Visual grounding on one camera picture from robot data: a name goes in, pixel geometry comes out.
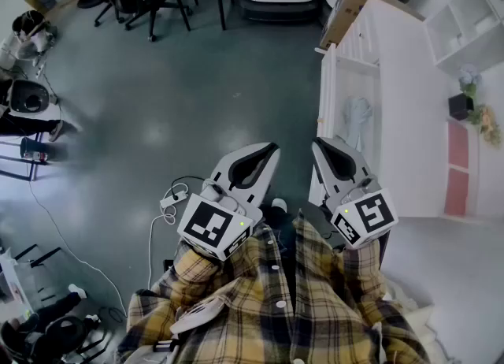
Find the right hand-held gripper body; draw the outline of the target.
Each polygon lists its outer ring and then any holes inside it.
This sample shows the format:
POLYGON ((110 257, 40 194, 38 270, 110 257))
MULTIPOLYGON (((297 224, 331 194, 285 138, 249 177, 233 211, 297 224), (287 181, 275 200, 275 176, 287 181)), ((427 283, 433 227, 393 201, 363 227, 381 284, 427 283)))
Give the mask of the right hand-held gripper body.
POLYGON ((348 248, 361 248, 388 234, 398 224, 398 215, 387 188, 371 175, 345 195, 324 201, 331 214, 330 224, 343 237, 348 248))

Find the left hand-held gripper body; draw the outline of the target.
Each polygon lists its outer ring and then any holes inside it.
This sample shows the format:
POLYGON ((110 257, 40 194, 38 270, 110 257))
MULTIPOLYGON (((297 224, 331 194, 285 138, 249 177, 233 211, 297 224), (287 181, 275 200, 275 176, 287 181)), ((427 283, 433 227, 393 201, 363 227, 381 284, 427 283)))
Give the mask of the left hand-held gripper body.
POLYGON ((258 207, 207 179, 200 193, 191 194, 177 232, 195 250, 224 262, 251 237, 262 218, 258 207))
==
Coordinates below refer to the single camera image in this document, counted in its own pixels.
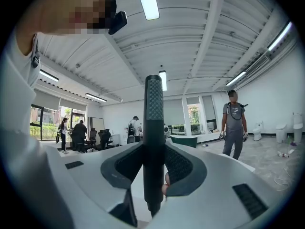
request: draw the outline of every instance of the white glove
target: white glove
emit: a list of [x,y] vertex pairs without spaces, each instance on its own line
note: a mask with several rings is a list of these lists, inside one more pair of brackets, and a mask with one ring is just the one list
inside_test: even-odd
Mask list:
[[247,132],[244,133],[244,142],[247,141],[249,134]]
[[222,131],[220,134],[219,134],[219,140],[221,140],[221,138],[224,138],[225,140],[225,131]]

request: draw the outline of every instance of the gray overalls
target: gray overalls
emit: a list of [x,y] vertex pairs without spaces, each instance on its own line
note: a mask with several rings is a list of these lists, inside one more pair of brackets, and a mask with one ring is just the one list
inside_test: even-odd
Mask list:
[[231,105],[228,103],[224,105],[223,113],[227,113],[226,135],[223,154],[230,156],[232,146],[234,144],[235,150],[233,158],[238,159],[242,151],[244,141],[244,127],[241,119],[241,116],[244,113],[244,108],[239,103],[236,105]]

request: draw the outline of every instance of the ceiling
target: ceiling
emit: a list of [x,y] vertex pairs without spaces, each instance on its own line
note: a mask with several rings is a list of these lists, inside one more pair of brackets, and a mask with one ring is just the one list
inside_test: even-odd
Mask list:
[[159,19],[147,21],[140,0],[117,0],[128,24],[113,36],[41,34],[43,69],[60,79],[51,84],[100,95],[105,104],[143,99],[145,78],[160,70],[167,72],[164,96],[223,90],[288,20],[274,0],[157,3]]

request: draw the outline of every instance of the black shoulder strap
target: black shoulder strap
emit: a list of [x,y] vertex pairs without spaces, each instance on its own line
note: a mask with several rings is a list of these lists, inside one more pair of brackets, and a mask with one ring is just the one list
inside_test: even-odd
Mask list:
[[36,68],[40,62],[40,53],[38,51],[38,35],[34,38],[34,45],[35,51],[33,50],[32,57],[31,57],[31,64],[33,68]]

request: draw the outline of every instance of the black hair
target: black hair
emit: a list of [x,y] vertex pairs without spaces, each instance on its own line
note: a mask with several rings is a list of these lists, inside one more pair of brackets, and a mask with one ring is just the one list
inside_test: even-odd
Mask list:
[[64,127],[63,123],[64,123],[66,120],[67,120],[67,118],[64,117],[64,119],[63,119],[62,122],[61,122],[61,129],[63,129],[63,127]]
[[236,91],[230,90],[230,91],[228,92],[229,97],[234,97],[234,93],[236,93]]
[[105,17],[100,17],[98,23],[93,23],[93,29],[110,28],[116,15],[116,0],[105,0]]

WHAT IS BEING ASKED: Wherever the word "ceiling" appears in the listing, copy the line that holds it.

OUTPUT:
request: draw the outline of every instance of the ceiling
target: ceiling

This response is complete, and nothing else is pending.